Bu tanıklık, eşine az rastlanır türden bir deneyimi elde etmemi sağlıyordu. Nitekim Yalçın tek yönlü bir yazar değildi. Bir dizi roman, şiir kitabı, eleştiri, anı ve tiyatro gibi birçok edebi türde eserler verdikten sonra 1985 yılından beri yerleşmiş olduğu Köyceğiz’de kedileri ve çiçekleriyle münzevi bir yaşam sürdürmekteydi. Edebiyata eleştiri yazarak başlayan ve bir dönem için ses getiren incelemeler kaleme alan Yalçın, döneminde önemli polemiklerin odağında yer almıştı. ‘İnce Memed’ üzerine yazdığı eleştiri Yeni Dergi’nin açmış olduğu yarışmada ikincilik ödülü alırken büyük ilgi toplamıştı. Bununla beraber Attila İlhan ile “toplumcu yazar” olma hususundaki polemikleri de döneminde ilgi görmüş bir başka yazısıydı. Çeşitli türlerde eserler kaleme almakla beraber Yalçın, romancı kimliği ile ön plana çıktı. Daha ilk romanından itibaren Marksist dünya görüşü etrafında eserler kaleme almakla beraber romanlarında yaşamları yoksulluk, ölüm, yalnızlık ve yabancılaşma gibi modern yaşamın önemli sorunsalları ile çevrelenmiş kişileri anlattı.
Yalçın, hiçbir zaman söylemini sloganlaştıran ve dünya görüşünü sanata feda eden bir tutum içinde yer almadı. Bilakis eserlerinde söylemini sanatın potasında eriterek okuyucuya fikri dünyasını ve tezini alt metin üzerinden göndermelerle aktarır. Böylece derinlikli ve sanatsal manada edebî değeri yüksek metinler kaleme alır. Bu yönüyle Yalçın birçok toplumcu gerçekçi romancıdan kesin çizgilerle ayrılmıştır.

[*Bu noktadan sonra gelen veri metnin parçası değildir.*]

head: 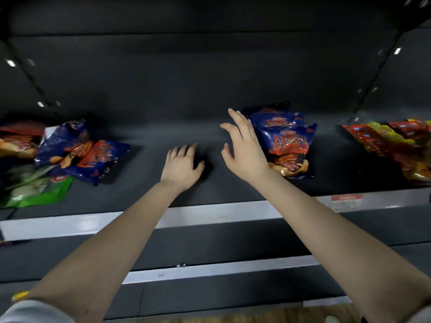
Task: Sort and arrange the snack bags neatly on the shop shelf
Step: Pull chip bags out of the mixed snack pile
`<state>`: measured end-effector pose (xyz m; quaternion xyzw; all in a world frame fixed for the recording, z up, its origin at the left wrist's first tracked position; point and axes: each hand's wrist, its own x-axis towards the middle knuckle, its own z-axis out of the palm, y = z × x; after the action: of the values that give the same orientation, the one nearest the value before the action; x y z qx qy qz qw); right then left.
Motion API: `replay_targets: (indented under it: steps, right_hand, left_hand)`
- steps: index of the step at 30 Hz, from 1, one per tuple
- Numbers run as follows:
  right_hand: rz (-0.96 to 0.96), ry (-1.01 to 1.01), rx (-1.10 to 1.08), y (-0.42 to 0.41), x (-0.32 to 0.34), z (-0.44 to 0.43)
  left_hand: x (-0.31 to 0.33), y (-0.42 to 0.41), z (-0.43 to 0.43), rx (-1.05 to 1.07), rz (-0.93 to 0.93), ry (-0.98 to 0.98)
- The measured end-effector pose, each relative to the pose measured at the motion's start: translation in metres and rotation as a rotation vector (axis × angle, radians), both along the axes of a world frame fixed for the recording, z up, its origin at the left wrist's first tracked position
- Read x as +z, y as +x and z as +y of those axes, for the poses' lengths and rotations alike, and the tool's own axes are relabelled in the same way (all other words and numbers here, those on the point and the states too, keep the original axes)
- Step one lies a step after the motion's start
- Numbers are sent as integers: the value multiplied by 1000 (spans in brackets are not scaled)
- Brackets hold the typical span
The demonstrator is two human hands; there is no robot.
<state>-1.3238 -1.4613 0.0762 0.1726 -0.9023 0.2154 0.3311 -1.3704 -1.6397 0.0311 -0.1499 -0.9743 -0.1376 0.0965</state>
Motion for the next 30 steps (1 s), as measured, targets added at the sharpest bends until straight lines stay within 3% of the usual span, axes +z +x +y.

‘BİR SAYFAYI BAZEN ON, ON BEŞ GÜNDE’
Bir görüşmemizde oldukça zor yazdığını ifade eden Yalçın, yazma edimine ilişkin sorduğum bir soru üzerine, “Çok zor, bir sayfayı bazen on, on beş günde… Yüzlerce kez okuduktan sonra yetkin biçimi bulduğuma inanırım” diyerek ifade etmişti. Nitekim kısa ancak yoğun ve derinlikli metinler kaleme alır. Bununla beraber sahneleme tekniği, iç monolog, leitmotif, montaj ve geriye dönüş gibi modern anlatım tekniğinin olanaklarından da yararlanır.
Yalçın’ın roman kahramanları yaşamları yalnızlık, yoksulluk, ölüm gibi olgularla tahrip edilmiş ancak buna karşılık büyük bir dirençle hayat karşısında durmaya muktedir ‒güçlü‒ kişilerdir. ‘Ölümün Ağzı’nda Anşa Ana, ‘Büyük Soytarı’da Halil Usta, ‘Fareyi Öldürmek’te Sabri ve ‘Yorgun Sevda’da Canım olmak üzere İrfan Yalçın yazınının karakteristik özelliklerini taşıyan roman kahramanlarıdır. 2010 yılında katıldığı bir programda Yalçın, ‘Yorgun Sevda’ üzerine yaptığı bir söyleşi de “her zamanki gibi köşeye sıkıştırılmışları” anlattığını ifade etmişti. Gerçekten de büyük bir gerçeklik olgusuyla köşeye sıkıştırılmışları, yalnızları ve kendi yaşamının şiirini yazan kahramanları anlattı.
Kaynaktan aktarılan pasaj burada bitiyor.